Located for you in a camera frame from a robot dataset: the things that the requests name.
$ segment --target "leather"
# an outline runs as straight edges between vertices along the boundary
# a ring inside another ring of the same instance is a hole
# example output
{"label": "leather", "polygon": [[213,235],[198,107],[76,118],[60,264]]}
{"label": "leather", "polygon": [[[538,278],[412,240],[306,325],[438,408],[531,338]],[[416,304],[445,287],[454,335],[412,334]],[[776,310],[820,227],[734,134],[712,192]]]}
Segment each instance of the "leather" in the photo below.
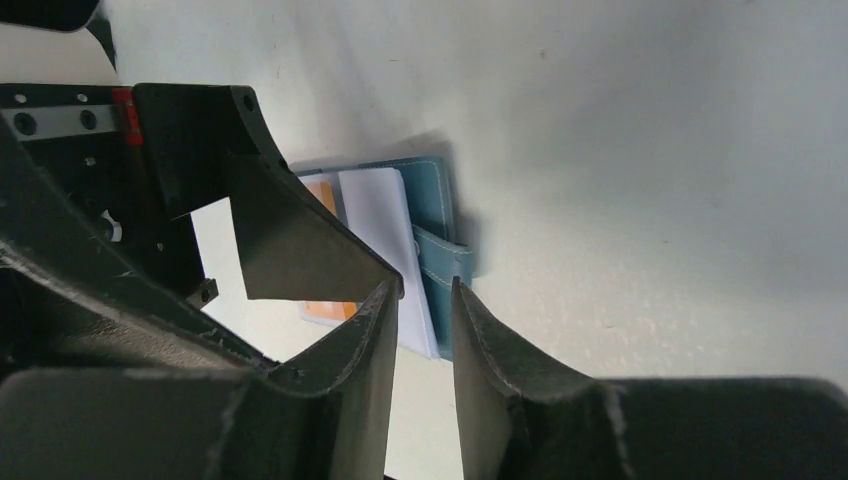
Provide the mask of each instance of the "leather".
{"label": "leather", "polygon": [[463,284],[471,285],[474,253],[470,247],[454,243],[453,199],[445,161],[435,156],[403,158],[349,168],[308,170],[297,172],[296,175],[367,168],[394,168],[403,178],[439,355],[446,360],[453,360],[451,284],[454,277],[459,277]]}

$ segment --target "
··········
What needs to be done — Keep the pictures out of your copy, and repeat every entry above exactly.

Solved exercise —
Located for you in a camera frame from a robot dataset: the things that the requests name.
$ segment --target "leather"
# an outline runs as straight edges between vertices along the boundary
# a ring inside another ring of the same instance is a hole
# example output
{"label": "leather", "polygon": [[213,235],[198,107],[76,118],[60,264]]}
{"label": "leather", "polygon": [[[538,278],[412,240],[306,325],[438,408],[531,338]],[[416,304],[445,287],[454,335],[412,334]],[[776,310],[820,227],[734,134],[712,192]]]}
Segment each instance of the "leather" in the photo below.
Provide the mask of each instance of the "leather".
{"label": "leather", "polygon": [[463,284],[471,285],[474,253],[470,247],[454,243],[453,199],[445,161],[435,156],[403,158],[349,168],[308,170],[297,172],[296,175],[367,168],[394,168],[403,178],[439,355],[446,360],[453,360],[451,284],[454,277],[459,277]]}

$ segment --target "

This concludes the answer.